◆ **Instructions for the task**
Repeat exactly the lines from the start of the records below through the line that contains "This entry pairs", including both.

[Excerpted data Boundary: Start]

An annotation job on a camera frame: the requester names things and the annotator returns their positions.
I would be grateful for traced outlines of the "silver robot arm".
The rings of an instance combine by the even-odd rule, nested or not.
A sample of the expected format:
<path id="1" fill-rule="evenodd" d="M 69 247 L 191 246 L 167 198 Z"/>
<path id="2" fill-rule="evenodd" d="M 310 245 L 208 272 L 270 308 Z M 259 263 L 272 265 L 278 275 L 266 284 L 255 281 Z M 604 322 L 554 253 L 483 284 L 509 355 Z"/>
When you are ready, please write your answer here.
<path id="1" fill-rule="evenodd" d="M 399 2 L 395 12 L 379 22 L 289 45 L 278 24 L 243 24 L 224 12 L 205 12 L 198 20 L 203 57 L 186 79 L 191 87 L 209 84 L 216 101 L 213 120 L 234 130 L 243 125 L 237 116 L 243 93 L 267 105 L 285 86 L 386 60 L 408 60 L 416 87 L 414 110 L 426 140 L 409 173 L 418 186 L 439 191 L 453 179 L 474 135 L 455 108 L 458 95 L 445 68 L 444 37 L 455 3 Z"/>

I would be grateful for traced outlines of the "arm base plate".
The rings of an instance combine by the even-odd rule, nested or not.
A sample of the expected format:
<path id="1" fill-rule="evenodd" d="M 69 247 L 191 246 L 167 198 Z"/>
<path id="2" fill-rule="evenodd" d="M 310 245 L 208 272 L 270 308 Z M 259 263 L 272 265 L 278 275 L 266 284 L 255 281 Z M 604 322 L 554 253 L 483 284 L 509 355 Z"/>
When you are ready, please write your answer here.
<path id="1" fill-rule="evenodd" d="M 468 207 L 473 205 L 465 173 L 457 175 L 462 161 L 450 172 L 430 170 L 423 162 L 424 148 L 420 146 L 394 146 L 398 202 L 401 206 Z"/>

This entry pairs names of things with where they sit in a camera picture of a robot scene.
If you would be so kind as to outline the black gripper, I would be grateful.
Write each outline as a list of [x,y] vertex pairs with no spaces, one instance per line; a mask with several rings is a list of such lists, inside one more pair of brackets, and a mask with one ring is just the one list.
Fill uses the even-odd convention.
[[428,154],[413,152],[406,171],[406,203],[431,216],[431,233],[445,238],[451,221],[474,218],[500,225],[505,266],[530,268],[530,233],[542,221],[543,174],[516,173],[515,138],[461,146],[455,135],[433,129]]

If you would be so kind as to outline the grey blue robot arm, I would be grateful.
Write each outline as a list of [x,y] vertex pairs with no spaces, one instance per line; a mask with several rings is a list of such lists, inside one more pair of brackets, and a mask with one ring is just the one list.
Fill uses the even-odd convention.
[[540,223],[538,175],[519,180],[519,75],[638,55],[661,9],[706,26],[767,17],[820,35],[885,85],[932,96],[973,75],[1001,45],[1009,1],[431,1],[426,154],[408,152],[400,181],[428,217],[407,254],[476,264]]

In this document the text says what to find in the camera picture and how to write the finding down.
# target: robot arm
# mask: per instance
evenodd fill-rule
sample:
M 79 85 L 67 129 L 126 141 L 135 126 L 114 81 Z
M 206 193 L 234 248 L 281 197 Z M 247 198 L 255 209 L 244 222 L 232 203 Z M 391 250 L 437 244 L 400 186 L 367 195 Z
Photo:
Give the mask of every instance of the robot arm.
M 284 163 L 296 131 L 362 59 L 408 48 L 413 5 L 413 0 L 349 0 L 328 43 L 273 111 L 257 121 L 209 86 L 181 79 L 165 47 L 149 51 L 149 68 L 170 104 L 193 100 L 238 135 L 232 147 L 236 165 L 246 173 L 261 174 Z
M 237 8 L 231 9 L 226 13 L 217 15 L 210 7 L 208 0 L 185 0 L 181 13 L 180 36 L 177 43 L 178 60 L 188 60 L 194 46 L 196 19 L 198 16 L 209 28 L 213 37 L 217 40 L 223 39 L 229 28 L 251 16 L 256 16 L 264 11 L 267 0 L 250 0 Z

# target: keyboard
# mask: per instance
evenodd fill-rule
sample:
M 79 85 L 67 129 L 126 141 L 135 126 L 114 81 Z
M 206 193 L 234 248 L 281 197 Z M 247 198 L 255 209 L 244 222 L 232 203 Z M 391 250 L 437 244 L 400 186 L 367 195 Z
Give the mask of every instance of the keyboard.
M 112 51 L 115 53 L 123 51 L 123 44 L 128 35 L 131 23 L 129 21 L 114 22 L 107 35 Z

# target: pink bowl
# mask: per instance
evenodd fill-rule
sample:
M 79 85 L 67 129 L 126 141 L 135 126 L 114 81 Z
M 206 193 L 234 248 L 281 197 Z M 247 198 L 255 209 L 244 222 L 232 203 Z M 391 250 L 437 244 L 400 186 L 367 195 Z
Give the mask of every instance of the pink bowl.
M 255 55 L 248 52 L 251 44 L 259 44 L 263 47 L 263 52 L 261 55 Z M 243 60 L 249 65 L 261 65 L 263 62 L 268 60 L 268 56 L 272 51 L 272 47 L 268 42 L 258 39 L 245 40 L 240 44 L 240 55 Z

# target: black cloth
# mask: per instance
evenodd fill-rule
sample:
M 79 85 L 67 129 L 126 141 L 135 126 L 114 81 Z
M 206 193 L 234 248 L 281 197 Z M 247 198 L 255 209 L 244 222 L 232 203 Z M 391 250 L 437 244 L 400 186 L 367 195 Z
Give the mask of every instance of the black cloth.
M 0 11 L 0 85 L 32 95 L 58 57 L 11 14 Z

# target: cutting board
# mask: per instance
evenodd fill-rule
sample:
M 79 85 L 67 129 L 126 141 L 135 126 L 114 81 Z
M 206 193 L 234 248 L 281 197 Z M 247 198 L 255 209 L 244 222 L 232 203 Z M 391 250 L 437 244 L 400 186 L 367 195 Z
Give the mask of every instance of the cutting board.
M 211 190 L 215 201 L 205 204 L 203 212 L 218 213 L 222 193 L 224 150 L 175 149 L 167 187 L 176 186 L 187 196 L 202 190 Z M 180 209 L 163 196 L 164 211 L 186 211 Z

[Excerpted data Boundary: End]

◆ **Task solution**
An annotation job on a camera frame: the requester names things and the annotator returns their positions.
I would be grateful for traced outlines of the "silver robot arm".
The rings of an instance combine by the even-odd rule, nested or not.
A sample of the expected format:
<path id="1" fill-rule="evenodd" d="M 69 247 L 191 246 L 167 198 Z"/>
<path id="2" fill-rule="evenodd" d="M 310 245 L 208 272 L 270 308 Z M 259 263 L 272 265 L 278 275 L 266 284 L 255 281 Z M 604 322 L 554 253 L 483 284 L 509 355 Z"/>
When you are ready, please write your answer here.
<path id="1" fill-rule="evenodd" d="M 399 2 L 395 12 L 379 22 L 289 45 L 278 24 L 243 24 L 224 12 L 205 12 L 198 20 L 203 57 L 186 79 L 191 87 L 209 84 L 216 101 L 213 120 L 234 130 L 243 125 L 237 116 L 243 93 L 267 105 L 285 86 L 386 60 L 408 60 L 416 87 L 414 110 L 426 140 L 409 173 L 418 186 L 439 191 L 453 179 L 474 135 L 455 108 L 458 95 L 445 68 L 444 37 L 455 3 Z"/>

I would be grateful for traced outlines of the "arm base plate".
The rings of an instance combine by the even-odd rule, nested or not.
A sample of the expected format:
<path id="1" fill-rule="evenodd" d="M 69 247 L 191 246 L 167 198 Z"/>
<path id="2" fill-rule="evenodd" d="M 310 245 L 208 272 L 270 308 Z M 259 263 L 272 265 L 278 275 L 266 284 L 255 281 Z M 604 322 L 554 253 L 483 284 L 509 355 Z"/>
When you are ready, please write your answer here.
<path id="1" fill-rule="evenodd" d="M 468 207 L 473 205 L 465 173 L 457 175 L 462 161 L 450 172 L 430 170 L 423 162 L 424 148 L 420 146 L 394 146 L 398 202 L 401 206 Z"/>

This entry pairs names of things with where they sit in a camera picture of a robot scene.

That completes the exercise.